Five species of Plasmodium can infect and be transmitted by humans. Severe disease is largely caused by Plasmodium falciparum while the disease caused by Plasmodium vivax, Plasmodium ovale, and Plasmodium malariae is generally a milder disease that is rarely fatal. Plasmodium knowlesi is a zoonosis that causes malaria in macaques but can also infect humans.

Malaria transmission can be reduced by preventing mosquito bites by distribution of mosquito nets and insect repellents, or by mosquito-control measures such as spraying insecticides and draining standing water (where mosquitoes breed). Despite a clear need, no vaccine offering a high level of protection currently exists. Efforts to develop one are ongoing. A number of medications are also available to prevent malaria in travelers to malaria-endemic countries (prophylaxis).

A variety of antimalarial medications are available. Severe malaria is treated with intravenous or intramuscular quinine or, since the mid-2000s, the artemisinin derivative artesunate, which is superior to quinine in both children and adults. Resistance has developed to several antimalarial drugs, most notably chloroquine.

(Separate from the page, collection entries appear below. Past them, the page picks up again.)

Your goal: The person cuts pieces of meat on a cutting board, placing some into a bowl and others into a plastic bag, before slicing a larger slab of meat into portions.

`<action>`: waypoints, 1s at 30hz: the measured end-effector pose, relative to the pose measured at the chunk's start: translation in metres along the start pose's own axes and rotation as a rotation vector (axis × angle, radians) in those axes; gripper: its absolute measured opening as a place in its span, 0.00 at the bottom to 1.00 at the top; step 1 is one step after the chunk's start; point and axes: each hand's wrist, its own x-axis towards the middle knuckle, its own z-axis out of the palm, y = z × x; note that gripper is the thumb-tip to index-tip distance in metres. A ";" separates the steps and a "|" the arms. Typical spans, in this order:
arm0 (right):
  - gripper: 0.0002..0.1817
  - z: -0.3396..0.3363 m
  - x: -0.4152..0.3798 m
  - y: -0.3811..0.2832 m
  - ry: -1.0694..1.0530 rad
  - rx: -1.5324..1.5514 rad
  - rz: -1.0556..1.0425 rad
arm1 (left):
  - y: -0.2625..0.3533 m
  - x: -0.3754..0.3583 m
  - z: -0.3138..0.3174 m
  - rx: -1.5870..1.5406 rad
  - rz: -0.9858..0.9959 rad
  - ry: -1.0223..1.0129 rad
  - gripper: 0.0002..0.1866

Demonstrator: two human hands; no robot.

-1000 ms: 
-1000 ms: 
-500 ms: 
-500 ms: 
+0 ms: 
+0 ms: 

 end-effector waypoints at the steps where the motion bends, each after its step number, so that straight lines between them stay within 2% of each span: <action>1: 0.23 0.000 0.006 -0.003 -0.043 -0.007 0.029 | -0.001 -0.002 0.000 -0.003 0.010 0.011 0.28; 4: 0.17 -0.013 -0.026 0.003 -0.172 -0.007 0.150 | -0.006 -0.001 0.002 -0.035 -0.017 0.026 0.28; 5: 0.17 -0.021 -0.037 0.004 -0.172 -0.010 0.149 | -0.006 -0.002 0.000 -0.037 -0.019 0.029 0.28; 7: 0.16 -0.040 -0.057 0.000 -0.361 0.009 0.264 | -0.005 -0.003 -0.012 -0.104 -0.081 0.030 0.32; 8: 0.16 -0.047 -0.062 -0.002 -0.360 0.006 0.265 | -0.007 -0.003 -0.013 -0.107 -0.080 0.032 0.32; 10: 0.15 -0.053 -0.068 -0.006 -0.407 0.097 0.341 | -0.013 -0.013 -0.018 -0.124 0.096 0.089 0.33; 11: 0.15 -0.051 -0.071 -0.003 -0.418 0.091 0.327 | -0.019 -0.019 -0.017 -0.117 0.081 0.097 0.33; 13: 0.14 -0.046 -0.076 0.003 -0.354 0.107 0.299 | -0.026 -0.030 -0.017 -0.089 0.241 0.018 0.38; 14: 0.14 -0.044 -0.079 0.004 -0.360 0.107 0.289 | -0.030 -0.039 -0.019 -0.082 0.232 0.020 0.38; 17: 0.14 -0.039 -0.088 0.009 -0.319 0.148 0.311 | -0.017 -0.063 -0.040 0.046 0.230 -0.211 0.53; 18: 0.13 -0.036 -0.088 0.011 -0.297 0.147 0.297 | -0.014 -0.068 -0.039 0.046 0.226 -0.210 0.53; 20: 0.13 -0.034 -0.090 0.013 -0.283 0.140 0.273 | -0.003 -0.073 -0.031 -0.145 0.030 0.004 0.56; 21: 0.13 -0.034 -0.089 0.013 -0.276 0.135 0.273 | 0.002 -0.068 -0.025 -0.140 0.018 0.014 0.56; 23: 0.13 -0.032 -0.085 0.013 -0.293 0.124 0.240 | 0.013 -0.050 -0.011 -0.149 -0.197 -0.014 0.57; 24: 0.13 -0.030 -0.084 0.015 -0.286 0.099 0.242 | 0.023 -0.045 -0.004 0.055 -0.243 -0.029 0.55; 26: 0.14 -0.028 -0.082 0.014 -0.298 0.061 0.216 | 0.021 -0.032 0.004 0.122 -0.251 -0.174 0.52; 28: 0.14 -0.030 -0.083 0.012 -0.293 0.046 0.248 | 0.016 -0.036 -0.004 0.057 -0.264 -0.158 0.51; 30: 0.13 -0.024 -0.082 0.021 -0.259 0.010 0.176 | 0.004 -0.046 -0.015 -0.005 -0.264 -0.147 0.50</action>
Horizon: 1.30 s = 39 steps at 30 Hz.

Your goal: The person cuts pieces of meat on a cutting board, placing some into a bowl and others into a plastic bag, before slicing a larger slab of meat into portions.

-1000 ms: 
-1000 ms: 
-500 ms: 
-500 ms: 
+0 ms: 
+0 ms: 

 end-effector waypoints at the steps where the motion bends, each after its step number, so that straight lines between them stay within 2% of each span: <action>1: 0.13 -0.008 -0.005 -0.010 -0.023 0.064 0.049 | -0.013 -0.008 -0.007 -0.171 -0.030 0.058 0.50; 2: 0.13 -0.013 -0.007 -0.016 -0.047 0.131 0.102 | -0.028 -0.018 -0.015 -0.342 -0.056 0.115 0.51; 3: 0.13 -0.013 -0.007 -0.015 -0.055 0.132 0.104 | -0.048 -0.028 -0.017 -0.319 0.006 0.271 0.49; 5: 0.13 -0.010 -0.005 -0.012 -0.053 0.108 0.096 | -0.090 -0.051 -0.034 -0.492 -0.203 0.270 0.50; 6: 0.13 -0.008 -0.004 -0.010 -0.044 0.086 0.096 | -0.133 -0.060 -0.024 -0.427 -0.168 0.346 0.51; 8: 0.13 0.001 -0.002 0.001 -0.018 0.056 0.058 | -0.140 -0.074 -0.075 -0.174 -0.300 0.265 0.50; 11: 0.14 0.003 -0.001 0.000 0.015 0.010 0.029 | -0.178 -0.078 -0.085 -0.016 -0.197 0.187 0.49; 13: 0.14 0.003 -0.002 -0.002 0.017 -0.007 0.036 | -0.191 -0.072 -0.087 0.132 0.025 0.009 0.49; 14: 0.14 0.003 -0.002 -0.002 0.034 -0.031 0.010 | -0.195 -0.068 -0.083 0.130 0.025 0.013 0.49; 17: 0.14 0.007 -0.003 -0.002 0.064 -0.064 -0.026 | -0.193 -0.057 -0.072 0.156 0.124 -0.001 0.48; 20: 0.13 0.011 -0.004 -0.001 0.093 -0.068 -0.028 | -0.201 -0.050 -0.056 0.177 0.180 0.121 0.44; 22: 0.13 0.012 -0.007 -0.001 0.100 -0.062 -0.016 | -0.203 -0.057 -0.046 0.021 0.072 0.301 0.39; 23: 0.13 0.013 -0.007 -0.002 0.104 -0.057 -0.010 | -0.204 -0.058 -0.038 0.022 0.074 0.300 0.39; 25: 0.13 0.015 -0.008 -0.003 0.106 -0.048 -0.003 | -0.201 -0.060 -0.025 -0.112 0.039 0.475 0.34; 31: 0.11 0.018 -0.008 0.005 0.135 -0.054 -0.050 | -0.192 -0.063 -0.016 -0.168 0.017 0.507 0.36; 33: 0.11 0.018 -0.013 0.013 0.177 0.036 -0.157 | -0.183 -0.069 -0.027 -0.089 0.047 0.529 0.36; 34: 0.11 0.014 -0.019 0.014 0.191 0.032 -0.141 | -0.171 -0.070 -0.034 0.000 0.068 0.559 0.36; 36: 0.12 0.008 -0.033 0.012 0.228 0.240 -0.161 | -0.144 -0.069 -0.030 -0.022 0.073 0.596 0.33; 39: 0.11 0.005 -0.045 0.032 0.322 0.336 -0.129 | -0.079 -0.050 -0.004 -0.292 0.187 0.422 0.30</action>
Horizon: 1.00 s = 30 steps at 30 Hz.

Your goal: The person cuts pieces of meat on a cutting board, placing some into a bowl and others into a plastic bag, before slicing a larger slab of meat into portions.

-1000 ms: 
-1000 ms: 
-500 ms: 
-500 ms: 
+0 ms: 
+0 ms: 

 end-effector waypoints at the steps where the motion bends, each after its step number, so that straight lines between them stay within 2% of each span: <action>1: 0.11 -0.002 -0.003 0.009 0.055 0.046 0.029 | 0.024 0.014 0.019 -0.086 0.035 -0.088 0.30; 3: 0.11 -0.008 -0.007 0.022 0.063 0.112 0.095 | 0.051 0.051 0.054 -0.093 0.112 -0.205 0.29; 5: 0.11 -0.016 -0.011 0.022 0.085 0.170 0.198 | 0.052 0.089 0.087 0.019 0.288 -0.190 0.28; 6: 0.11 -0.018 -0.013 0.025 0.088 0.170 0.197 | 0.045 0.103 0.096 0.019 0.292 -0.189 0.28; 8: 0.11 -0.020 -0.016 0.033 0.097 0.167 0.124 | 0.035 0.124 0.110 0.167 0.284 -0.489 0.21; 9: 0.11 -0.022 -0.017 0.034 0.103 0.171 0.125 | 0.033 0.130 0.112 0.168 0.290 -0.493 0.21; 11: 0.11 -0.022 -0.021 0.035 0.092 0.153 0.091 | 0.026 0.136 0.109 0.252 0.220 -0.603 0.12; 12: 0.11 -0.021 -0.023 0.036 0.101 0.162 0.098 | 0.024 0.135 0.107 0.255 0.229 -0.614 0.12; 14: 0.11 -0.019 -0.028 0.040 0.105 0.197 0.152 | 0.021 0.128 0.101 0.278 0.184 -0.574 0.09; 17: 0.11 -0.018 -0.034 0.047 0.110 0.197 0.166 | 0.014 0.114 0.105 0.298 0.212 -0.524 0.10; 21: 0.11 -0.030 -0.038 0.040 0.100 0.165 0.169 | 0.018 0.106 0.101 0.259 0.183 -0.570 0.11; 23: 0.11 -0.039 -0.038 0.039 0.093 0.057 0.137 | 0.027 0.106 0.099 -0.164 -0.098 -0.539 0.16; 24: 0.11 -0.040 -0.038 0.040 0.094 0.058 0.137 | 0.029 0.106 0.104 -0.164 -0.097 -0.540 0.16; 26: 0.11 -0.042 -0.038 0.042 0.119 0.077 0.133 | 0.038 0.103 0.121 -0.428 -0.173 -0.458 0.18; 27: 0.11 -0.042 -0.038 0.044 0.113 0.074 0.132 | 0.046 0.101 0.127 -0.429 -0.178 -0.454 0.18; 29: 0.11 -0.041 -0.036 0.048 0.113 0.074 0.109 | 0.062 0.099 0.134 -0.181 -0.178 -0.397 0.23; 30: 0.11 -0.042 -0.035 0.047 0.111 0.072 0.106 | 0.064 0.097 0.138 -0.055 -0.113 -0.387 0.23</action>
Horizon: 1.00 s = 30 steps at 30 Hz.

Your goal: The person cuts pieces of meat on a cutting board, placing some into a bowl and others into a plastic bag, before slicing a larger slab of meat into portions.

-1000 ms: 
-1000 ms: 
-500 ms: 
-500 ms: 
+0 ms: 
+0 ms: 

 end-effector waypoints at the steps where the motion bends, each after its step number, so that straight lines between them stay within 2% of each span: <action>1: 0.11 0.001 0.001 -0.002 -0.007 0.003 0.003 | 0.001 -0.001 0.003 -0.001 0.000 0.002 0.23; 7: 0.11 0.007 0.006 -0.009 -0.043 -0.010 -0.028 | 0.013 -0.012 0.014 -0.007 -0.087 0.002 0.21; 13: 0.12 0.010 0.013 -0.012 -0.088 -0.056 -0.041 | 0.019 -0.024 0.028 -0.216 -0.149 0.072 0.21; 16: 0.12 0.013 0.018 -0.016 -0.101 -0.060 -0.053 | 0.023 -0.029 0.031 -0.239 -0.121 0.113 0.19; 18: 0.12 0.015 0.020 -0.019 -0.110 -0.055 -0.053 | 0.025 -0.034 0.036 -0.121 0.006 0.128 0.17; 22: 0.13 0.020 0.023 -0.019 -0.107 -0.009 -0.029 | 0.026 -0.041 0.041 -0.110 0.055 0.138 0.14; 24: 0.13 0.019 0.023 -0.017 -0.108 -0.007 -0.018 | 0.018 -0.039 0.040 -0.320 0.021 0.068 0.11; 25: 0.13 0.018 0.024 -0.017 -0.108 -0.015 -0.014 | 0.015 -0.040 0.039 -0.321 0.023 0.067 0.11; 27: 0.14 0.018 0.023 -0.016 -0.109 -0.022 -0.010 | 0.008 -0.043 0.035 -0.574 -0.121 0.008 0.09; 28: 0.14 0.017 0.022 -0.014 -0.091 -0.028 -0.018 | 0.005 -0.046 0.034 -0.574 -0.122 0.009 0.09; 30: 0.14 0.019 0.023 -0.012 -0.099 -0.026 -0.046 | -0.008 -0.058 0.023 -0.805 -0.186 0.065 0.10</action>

There were an estimated 225 million cases of malaria worldwide in 2009. An estimated 655,000 people died from malaria in 2010, a 5% decrease from the 781,000 who died in 2009 according to the World Health Organization's 2011 World Malaria Report, accounting for 2.23% of deaths worldwide. Ninety percent of malaria-related deaths occur in sub-Saharan Africa, with ~60% of deaths being young children under the age of five. Plasmodium falciparum, the most severe form of malaria, is responsible for the vast majority of deaths associated with the disease. Malaria is commonly associated with poverty, and can indeed be a cause of poverty and a major hindrance to economic development.